The closest I've ever come to falling asleep at a show was several years ago, when Duluth, Minn.'s Low performed at the now-defunct Theater Congress. Back then, the band's M.O. was performing hushed songs as slowly as possible--so slowly they made the band Codeine sound like Slayer. But beginning with 2001's Things We Lost in the Fire (Kranky), they finally realized that those amps had volume-control knobs and that their appendages moved quicker than they ever previously realized. Listen to one of Low's early releases, then check out their new album, The Great Destroyer (Sub Pop), and you'd swear it couldn't possibly be the same band. There is no longer the gimmick of seeing how slow they can play; they just play--and at times, rock mightily.
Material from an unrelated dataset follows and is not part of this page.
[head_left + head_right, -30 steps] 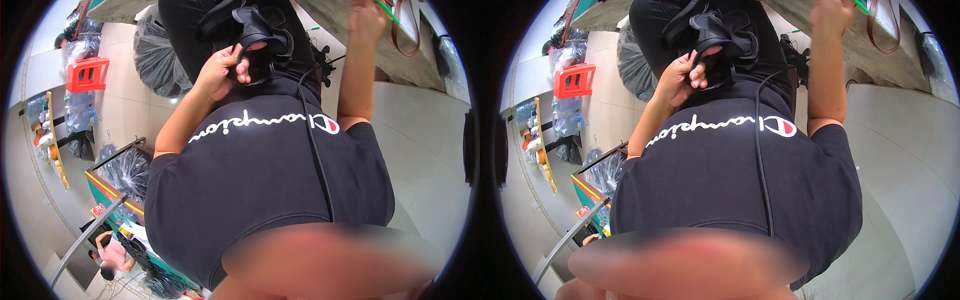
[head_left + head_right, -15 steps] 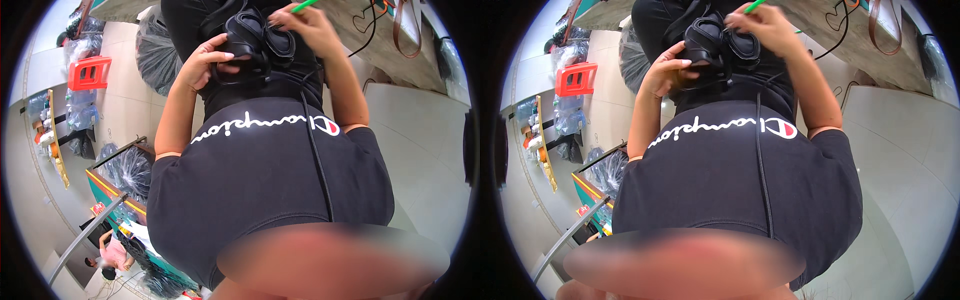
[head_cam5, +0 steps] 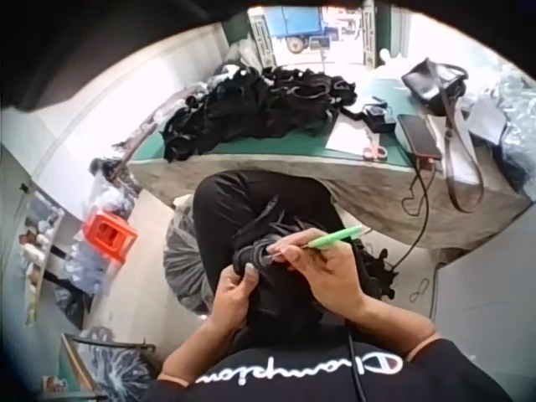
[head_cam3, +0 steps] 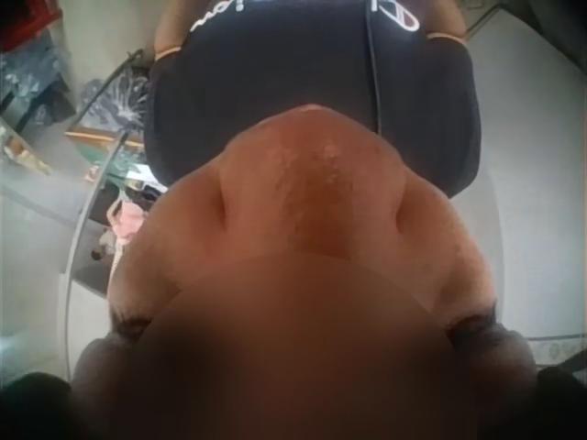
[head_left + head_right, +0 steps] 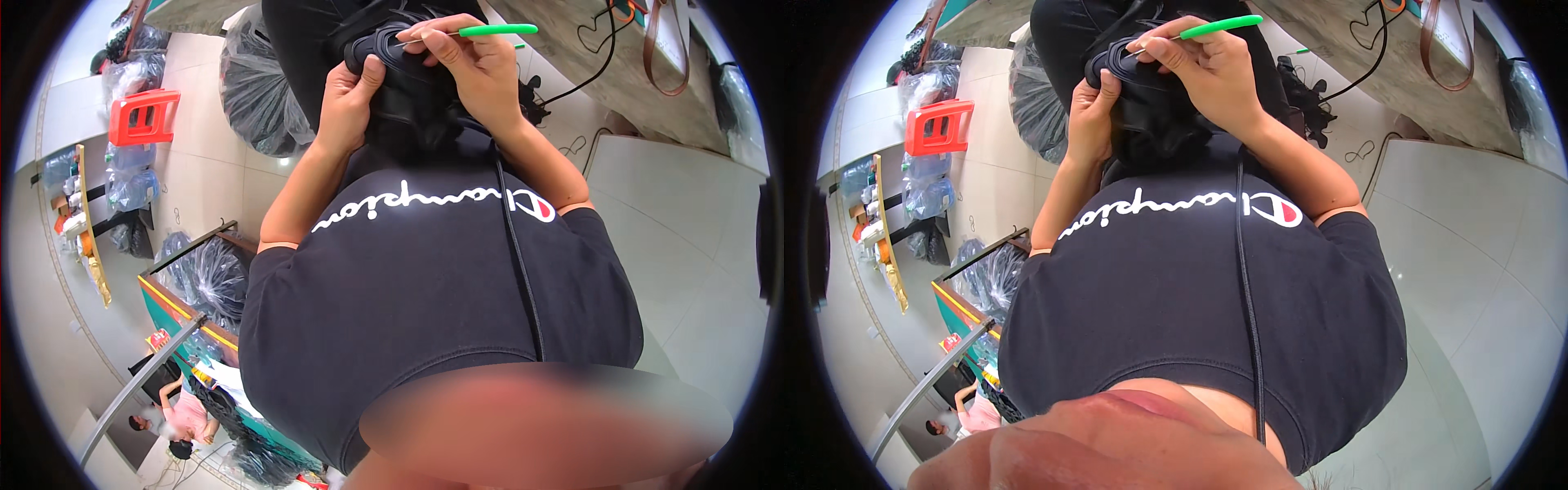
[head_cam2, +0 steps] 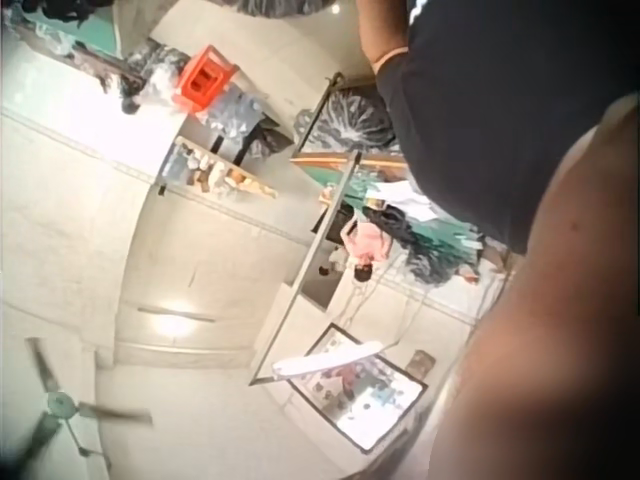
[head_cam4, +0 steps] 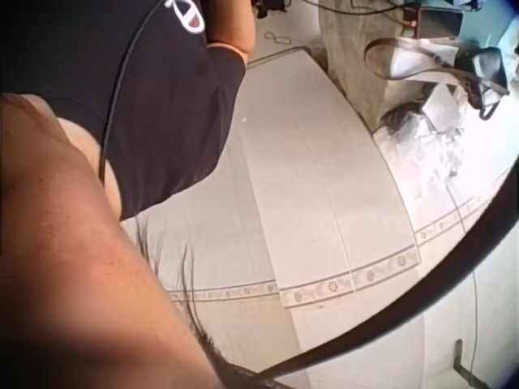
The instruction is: Trimming loose threads and inspecting black bag components using a small tool and scissors.
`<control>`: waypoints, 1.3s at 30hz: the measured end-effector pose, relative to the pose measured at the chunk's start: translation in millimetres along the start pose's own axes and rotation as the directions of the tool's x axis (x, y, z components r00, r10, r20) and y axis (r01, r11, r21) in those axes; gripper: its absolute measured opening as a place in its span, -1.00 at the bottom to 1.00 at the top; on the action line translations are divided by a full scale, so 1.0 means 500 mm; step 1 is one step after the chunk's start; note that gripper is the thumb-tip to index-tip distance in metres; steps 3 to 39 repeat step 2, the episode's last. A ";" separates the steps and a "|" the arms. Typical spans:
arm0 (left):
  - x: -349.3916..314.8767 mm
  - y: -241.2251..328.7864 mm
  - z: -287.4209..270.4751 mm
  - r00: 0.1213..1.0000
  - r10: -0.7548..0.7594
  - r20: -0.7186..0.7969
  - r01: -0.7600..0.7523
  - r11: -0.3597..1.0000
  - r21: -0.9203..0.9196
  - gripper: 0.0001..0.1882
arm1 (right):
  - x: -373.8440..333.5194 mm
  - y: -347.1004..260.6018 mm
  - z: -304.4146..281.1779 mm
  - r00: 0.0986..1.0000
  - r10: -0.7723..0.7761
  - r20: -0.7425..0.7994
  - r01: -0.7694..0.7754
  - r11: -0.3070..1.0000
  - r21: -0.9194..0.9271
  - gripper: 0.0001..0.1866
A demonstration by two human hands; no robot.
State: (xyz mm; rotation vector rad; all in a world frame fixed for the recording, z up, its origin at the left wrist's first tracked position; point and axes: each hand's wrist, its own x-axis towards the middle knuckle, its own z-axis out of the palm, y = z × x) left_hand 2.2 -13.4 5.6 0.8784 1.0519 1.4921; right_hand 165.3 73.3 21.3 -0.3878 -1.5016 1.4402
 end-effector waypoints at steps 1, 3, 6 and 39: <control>0.000 -0.003 -0.001 0.997 0.074 0.004 -0.074 0.996 0.041 -0.70 | -0.001 -0.004 0.000 0.999 -0.030 0.022 0.030 0.999 -0.018 -0.82; -0.004 0.004 0.005 0.995 0.094 0.024 -0.095 0.994 0.049 -0.70 | -0.002 -0.007 -0.002 0.997 -0.059 0.042 0.061 0.998 -0.036 -0.82; -0.004 0.004 0.005 0.995 0.094 0.024 -0.095 0.994 0.049 -0.70 | -0.002 -0.007 -0.002 0.997 -0.059 0.042 0.061 0.998 -0.036 -0.82; -0.004 0.004 0.005 0.995 0.094 0.024 -0.095 0.994 0.049 -0.70 | -0.002 -0.007 -0.002 0.997 -0.059 0.042 0.061 0.998 -0.036 -0.82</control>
Low perform at Club Congress, 311 E. Congress St., on Saturday, April 2. Loveland open at 9 p.m. Advance tickets are available for $8 at the front desk of Hotel Congress or online at www.hotelcongress.com. They'll be $10 on the day of the show. Questions? Call 622-8848.


ON THE BANDWAGON

Since I barely touched on shows by touring bands hitting town this week, I implore you to check out the club listings for complete info on the tasty goodness coming our way (including shows from Clem Snide, the BellRays, That1Guy, and the BoDeans, among others). Also, if you slacked on getting tickets to the Atmosphere show, you're out of luck: as we go to print, it's already sold out.